RELATED: Tyler Butterfield Didn’t Win Often (But That’s OK With Him)
Linsey Corbin was known for her ever-present friendliness and positive outlook on life. Corbin was slated to race her 14th and final Ironman World Championship in 2022, but an injury forced her into early retirement. Corbin’s podiums include wins at Ironman Wisconsin and multiple top-10 finishes in Kona.
Joe Gambles was a consistent podium finisher in both 70.3 and Iron-distance triathlon. He is a five-time 70.3 Boulder champion and current course record holder. Today, Gambles is a coach to both pros and amateurs and can be found racing local Boulder, Colorado, events like the Bolder Boulder.
Non Stanford is an Olympian and multi-time ITU podium finisher and Super League competitor as well as the 2022 ITU European Triathlon champion. Stanford is now taking up a coaching role with British Triathlon at the Leeds Triathlon Centre.
Helen Jenkins was one of the most successful draft-legal British female racers, having competed at the 2008, 2012, and 2016 Olympics (placing fifth in 2012) and achieving more ITU/WTCS podiums than any other female British triathlete—as well as success at long-course events.
Josiah Middaugh (kind of)
Was 2022 the last time we saw off-road star Josiah Middaugh toe the start line? The most-decorated U.S. athlete seems to be passing the baton to son Sullivan, who is blazing a path to the top of the podium at both XTERRA and draft-legal triathlon as part of USA Triathlon’s Project Podium. The proud papa now seems to be taking a much more chill approach to racing, telling the Vail Daily, “I do feel like I’m somewhat retired and just having fun with it now. I don’t have the same self-imposed expectations. I’m happy to be anywhere near my peak fitness and see what I can do and how it shakes out on race day.”

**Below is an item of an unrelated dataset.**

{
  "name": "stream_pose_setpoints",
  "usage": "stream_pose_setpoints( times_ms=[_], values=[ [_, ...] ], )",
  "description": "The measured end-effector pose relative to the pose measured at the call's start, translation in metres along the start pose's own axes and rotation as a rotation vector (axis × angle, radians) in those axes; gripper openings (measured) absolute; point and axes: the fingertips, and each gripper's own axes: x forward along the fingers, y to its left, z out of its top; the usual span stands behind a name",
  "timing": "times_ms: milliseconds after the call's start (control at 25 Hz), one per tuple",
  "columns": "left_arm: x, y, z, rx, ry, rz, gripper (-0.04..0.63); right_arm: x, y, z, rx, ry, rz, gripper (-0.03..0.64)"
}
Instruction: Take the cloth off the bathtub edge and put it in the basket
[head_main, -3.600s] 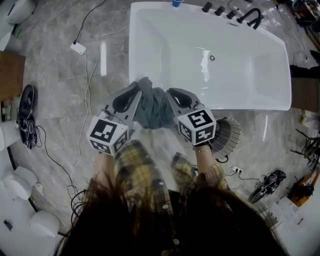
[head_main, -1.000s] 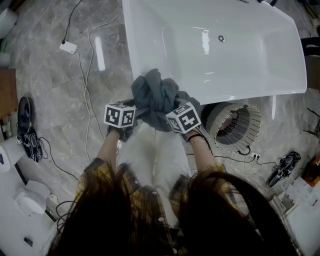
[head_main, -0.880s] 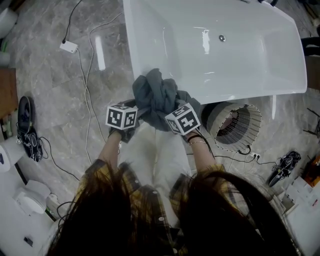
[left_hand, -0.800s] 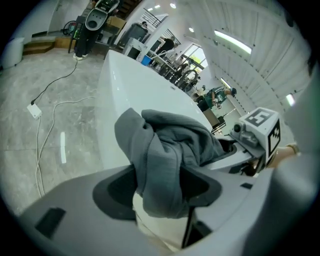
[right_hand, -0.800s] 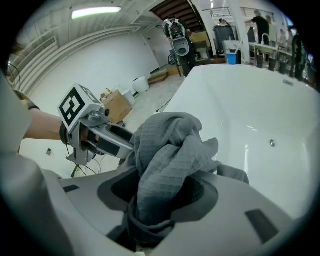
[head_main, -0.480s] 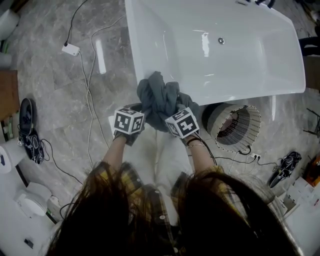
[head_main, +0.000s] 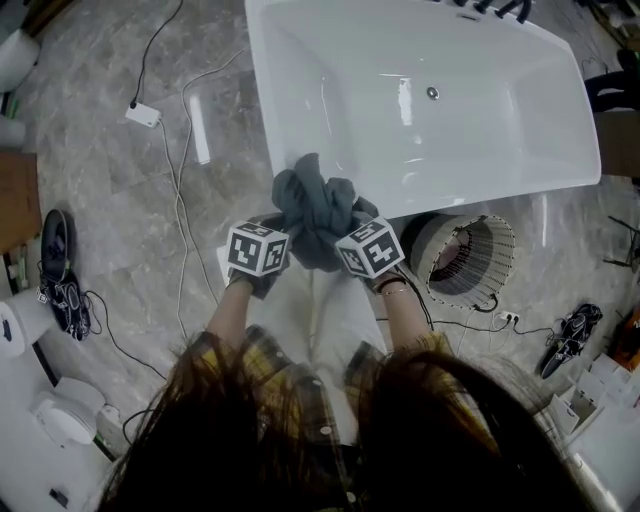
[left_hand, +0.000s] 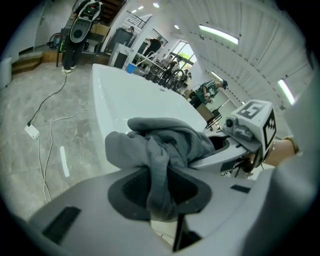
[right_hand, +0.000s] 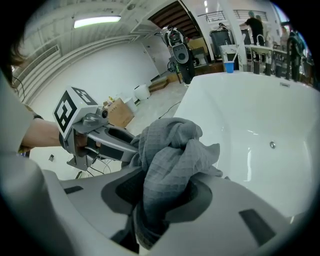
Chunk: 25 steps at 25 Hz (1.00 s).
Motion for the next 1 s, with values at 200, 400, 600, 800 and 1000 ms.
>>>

RELATED: Josiah Middaugh’s Last Lap
Heather Jackson (kind of)
Heather Jackson’s shock of platinum blonde hair and high-wattage smile made her one of the most noticeable and most approachable pro triathletes on the long-distance circuit over the past decade. Jackson was the first American to finish on the Ironman World Championship podium in 2016, breaking a decade-long deficit for the U.S. Jackson made the call to make the 2022 Ironman World Champs in Kona her last; though she hasn’t officially said she’s totally done with triathlon, she is now focusing on gravel racing and trail running.
RELATED: Heather Jackson’s New (Off-Road) Adventure
Sebastian Kienle (kind of)
There is a big caveat with putting Sebastian Kienle on this list because he is not officially retired – yet. Kienle announced in January 2022 that 2023 would be his final year racing as a professional triathlete. He noted that his young son is now his priority and that he wants to spend more time with his kiddo. Kienle is a longtime fan-favorite due to his no-nonsense but warm demeanor which—along with his bike prowess—earned him the title of Ironman World Champion in 2014 and 70.3 World Champion in 2012 and 2013.